** What is needed **
It would help if you retyped the data exactly, leaving out the pictures.

*** Opening of Given material ***

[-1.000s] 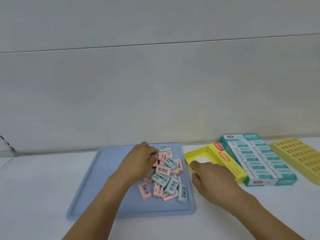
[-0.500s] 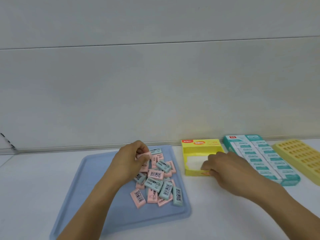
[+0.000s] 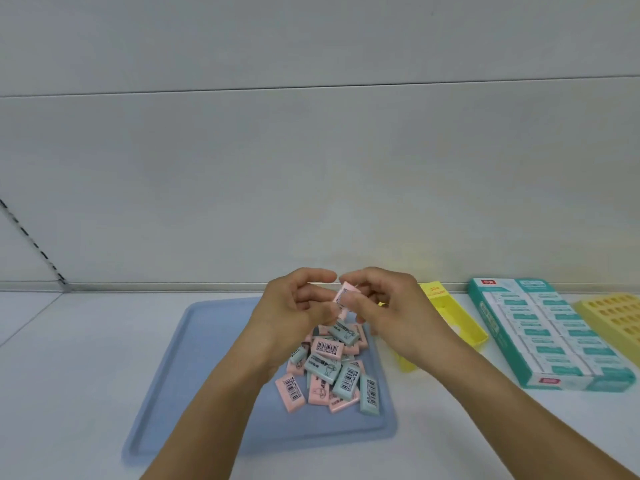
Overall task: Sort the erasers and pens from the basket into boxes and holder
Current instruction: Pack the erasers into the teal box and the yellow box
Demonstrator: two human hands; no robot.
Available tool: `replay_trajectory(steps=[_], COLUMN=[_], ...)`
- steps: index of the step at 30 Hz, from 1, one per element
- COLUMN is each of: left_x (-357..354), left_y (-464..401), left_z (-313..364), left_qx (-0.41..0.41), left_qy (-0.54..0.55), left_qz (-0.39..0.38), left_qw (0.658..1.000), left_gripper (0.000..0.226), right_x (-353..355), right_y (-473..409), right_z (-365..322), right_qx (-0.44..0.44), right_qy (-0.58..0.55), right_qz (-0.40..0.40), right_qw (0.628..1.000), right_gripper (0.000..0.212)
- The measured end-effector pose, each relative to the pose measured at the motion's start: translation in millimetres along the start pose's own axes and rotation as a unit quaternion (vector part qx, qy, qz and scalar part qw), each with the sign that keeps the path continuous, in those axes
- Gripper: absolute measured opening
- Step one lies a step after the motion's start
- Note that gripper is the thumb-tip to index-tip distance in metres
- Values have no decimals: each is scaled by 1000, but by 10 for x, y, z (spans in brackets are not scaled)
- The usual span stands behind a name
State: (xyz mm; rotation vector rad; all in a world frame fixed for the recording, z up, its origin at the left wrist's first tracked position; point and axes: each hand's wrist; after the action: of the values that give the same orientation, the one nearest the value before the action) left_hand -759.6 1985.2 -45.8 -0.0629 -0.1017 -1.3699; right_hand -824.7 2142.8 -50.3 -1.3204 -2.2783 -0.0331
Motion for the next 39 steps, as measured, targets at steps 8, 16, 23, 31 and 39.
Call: replay_trajectory(steps=[8,16,23,31,39], left_x=[-368,-752,-826,-914,-919], left_y=[-248,-592,-215,240,-331], left_z=[4,-158,60,216,111], left_qx=[-100,-123,-148,-150,-51], left_qy=[-198,-535,-592,-625,-420], left_qz=[-38,-198,-205,-196,-272], left_qw=[974,812,765,741,864], left_gripper=[28,36,25,43,120], right_x=[485,838,910,908,887], right_y=[245,575,777,767,577], right_z=[236,525,528,586,733], right_qx=[-25,-81,-37,-31,-94], right_qy=[-95,-120,-5,45,274], right_qz=[169,201,161,136,77], right_qw=[981,969,986,989,954], right_gripper=[11,8,30,33,18])
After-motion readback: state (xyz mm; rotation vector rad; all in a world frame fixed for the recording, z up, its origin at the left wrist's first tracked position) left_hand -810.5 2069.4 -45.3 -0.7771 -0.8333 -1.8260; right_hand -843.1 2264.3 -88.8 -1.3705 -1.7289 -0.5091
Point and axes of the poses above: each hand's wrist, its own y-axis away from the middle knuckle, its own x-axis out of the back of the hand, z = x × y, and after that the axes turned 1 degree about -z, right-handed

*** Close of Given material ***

** Answer for this exercise **
[-1.000s] 
[-0.500s] 
[+0.000s] 
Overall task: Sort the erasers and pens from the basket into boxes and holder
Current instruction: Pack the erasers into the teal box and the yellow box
Demonstrator: two human hands; no robot.
Available tool: `replay_trajectory(steps=[_], COLUMN=[_], ...)`
- steps: index of the step at 30 Hz, from 1, one per element
- COLUMN is each of: left_x (-357..354), left_y (-464..401), left_z (-313..364), left_qx (-0.41..0.41), left_qy (-0.54..0.55), left_qz (-0.39..0.38), left_qw (0.658..1.000), left_gripper (0.000..0.226), right_x (-353..355), right_y (-473..409), right_z (-365..322), right_qx (-0.44..0.44), right_qy (-0.58..0.55), right_qz (-0.40..0.40), right_qw (0.628..1.000), right_gripper (0.000..0.212)
- The measured end-effector pose, each relative to the pose measured at the motion's start: translation in millimetres along the start pose's own axes and rotation as a unit quaternion (vector part qx, qy, qz and scalar part qw), each with the sign that keeps the path continuous, in those axes
- Gripper: absolute measured opening
- Step one lies a step after the motion's start
- Note that gripper is the thumb-tip to index-tip distance in metres
- Values have no decimals: each is scaled by 1000, but by 10 for x, y, z (spans in brackets are not scaled)
- The usual span stands behind a name
State: (xyz mm; rotation vector rad; all in a world frame fixed for the recording, z up, its origin at the left wrist's first tracked position; point and axes: each hand's wrist; after the action: of the values that give the same orientation, the one nearest the value before the action) left_hand -759.6 1985.2 -45.8 -0.0629 -0.1017 -1.3699; right_hand -824.7 2142.8 -50.3 -1.3204 -2.2783 -0.0331
Motion for the next 39 steps, as measured, targets at steps 8, 16, 23, 31 and 39.
Call: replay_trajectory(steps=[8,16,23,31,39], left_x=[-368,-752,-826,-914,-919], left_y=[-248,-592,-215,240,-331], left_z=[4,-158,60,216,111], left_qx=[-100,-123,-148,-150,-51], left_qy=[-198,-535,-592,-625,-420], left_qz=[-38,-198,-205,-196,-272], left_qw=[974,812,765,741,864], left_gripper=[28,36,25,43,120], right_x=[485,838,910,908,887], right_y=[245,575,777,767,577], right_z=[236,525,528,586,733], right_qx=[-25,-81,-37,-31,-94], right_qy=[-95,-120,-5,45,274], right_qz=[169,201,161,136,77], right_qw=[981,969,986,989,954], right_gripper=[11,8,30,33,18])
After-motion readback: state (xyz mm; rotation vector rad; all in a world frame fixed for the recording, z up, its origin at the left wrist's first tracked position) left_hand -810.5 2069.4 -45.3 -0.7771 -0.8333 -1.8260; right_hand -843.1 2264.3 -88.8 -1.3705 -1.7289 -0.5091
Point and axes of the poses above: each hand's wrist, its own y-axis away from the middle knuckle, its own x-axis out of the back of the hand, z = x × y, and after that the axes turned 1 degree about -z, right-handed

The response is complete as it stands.